The enduring appeal of Gappy Tooth Industries’ long-running monthly gig club is that it offers the chance to catch not just early gigs by emerging local talent, but an Oxford outlet for a level of out-of-town band who wouldn’t otherwise get a local showing. Sure, you can get the worst as well as the best of new bands, but you pays your (meagre amount of) money and takes your chances.
Tonight might well be The Driftwood Stage’s debut gig, which would excuse much of what we see and hear. The name sounds like a new addition to the WOOD Festival arena (a stage made entirely of beach-combed driftwood and powered by the flapping of seagull wings! How eco-friendly is that?) and you can imagine them inhabiting an early-afternoon slot at that particular event. They’re a slightly ramshackle form of bucolic chamber pop where loosely strummed acoustic guitar goes up against violin and cello, with occasional hints of ‘Sunny Afternoon’ or ‘It’s Now Or Never’, but forever held back by a meandering lack of dynamics and the singer’s inability to, well, sing.

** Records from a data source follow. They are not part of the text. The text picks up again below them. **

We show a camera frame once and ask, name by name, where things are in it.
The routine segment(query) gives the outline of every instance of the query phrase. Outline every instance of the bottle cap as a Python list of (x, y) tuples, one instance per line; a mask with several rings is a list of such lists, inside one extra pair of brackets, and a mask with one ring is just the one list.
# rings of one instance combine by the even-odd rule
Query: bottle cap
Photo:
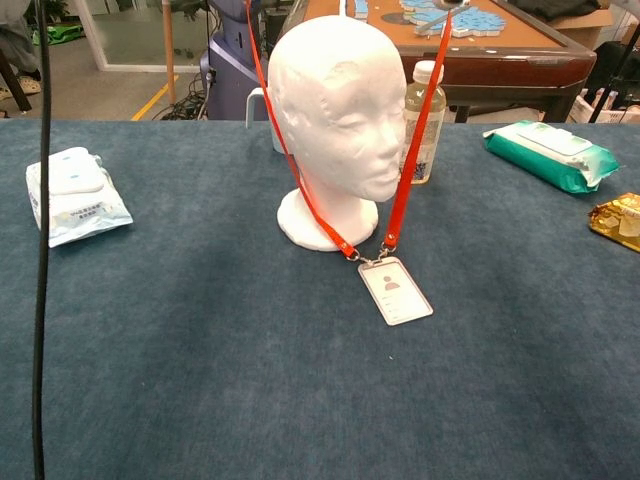
[[(416, 66), (413, 68), (413, 80), (418, 83), (429, 83), (429, 79), (431, 78), (431, 74), (433, 73), (433, 69), (436, 66), (436, 62), (433, 60), (422, 60), (416, 63)], [(438, 77), (438, 83), (442, 82), (442, 77), (444, 76), (444, 65), (440, 69), (440, 76)]]

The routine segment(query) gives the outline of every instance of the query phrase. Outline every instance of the plastic water bottle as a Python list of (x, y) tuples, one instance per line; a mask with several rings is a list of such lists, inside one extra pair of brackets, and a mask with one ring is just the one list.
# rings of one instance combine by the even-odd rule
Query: plastic water bottle
[[(407, 152), (409, 151), (409, 145), (411, 145), (411, 139), (413, 138), (413, 132), (416, 129), (416, 123), (418, 122), (418, 116), (420, 115), (422, 104), (427, 96), (429, 79), (431, 78), (435, 64), (436, 62), (431, 60), (423, 60), (416, 63), (413, 70), (413, 83), (409, 84), (407, 87), (407, 96), (405, 98), (407, 135), (405, 137), (404, 149), (402, 151), (400, 170), (404, 168), (404, 161), (407, 157)], [(440, 85), (443, 75), (444, 66), (440, 69), (438, 85)], [(420, 152), (418, 153), (418, 159), (416, 161), (416, 170), (413, 174), (413, 180), (411, 183), (426, 183), (431, 176), (433, 158), (436, 154), (436, 146), (438, 145), (438, 138), (440, 137), (440, 129), (442, 128), (442, 122), (444, 121), (446, 106), (447, 99), (444, 95), (444, 91), (440, 86), (438, 86), (433, 94), (433, 101), (431, 102), (427, 125), (424, 129), (422, 142), (420, 143)]]

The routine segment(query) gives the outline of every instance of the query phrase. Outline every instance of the blue carpet table cover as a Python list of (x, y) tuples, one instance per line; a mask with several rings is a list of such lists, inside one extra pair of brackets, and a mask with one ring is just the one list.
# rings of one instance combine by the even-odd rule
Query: blue carpet table cover
[[(294, 184), (266, 125), (54, 123), (135, 223), (52, 250), (47, 478), (640, 478), (640, 255), (587, 227), (640, 191), (640, 129), (567, 126), (621, 164), (573, 197), (486, 152), (488, 128), (443, 129), (399, 251), (435, 314), (390, 328), (354, 264), (280, 232)], [(38, 134), (0, 122), (8, 480), (32, 478)]]

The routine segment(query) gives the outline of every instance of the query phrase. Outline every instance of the green wet wipes pack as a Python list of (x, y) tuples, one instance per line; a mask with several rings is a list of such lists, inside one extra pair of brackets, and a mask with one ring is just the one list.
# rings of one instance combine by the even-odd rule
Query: green wet wipes pack
[(569, 193), (588, 193), (618, 169), (606, 148), (540, 122), (484, 133), (487, 150)]

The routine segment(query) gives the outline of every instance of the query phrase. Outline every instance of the green bag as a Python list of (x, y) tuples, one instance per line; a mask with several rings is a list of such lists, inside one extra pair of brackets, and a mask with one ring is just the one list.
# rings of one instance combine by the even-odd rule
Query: green bag
[(606, 148), (539, 122), (485, 132), (487, 150), (569, 193), (588, 193), (619, 165)]
[[(47, 27), (47, 34), (49, 45), (57, 45), (84, 37), (84, 29), (82, 25), (56, 25)], [(40, 35), (37, 30), (33, 32), (32, 41), (34, 45), (40, 45)]]

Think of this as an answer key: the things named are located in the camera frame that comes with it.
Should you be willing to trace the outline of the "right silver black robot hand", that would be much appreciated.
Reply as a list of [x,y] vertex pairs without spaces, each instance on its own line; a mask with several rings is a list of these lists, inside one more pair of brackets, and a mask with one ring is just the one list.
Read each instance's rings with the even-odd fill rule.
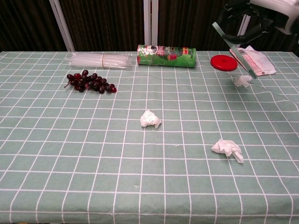
[[[224,33],[228,23],[244,15],[258,18],[258,24],[243,35],[233,36]],[[212,26],[229,45],[249,43],[274,28],[298,38],[299,2],[297,0],[231,0],[224,5]]]

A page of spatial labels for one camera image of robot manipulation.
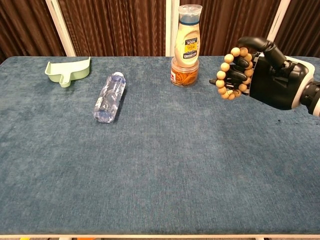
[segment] curtain fold
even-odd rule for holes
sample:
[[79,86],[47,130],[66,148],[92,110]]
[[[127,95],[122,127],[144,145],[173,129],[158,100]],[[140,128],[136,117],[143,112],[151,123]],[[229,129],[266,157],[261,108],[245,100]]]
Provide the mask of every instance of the curtain fold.
[[45,0],[0,0],[0,28],[0,62],[66,55]]
[[287,56],[320,58],[320,1],[291,0],[275,43]]
[[59,0],[78,56],[164,56],[166,0]]
[[280,0],[180,0],[203,6],[200,55],[228,54],[243,36],[267,38]]

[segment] blue carpeted table surface
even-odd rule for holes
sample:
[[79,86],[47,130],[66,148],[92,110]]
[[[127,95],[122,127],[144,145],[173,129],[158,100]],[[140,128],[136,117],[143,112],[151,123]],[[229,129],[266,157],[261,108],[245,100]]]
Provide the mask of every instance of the blue carpeted table surface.
[[[315,66],[320,59],[297,57]],[[0,234],[320,234],[320,118],[209,84],[170,82],[169,57],[92,57],[61,88],[48,61],[0,65]],[[106,77],[126,92],[115,122],[92,115]]]

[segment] wooden bead
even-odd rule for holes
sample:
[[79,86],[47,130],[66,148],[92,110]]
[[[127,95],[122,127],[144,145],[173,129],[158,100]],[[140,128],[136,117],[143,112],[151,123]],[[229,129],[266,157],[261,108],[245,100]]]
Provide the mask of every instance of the wooden bead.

Bristol’s Liftmen are one of those out-of-towners we’d probably never have got to see on an Oxford stage without GTI’s patronage, and while they knock few socks off they’re a welcome antidote to the lackadaisical opening act, seemingly fronted by the eponymous mad-haired star of the old Crystal Tipps And Alistair animation, and in thrall to awkward oddities from post-punk’s creative diaspora. There’s uptight jazz and funk, nonchalantly disinterested vocals, bolshy, angular noise and spaced-out krautrock. The whole is mixed and sometimes ungainly, partway between The Slits and Brummie weirdoes Pram, but you feel that with a tighter rein on proceedings they could do some serious damage.
Damage is something Screaming Joe Jeffersons seem intent on dishing out. Formed from the ashes of King Furnace, and consolidated by former-Epstein chap Stefan, they’re another band, like The Long Insiders, seemingly rediscovering ancient, primal rock’n’roll for the first time, kicking out a garagey form of grunge that comes out streaked in gasoline and bad attitude. Stefan’s versatility keeps things fresh, although they lurch worryingly into almost Bonnie Tyler-like power balladry at one point, and it takes a pounding set closer to rescue their dignity.
And so, another highly mixed bag of styles and abilities on show. Another victory in Gappy Tooth Industries’ singularly anti-commerical bag.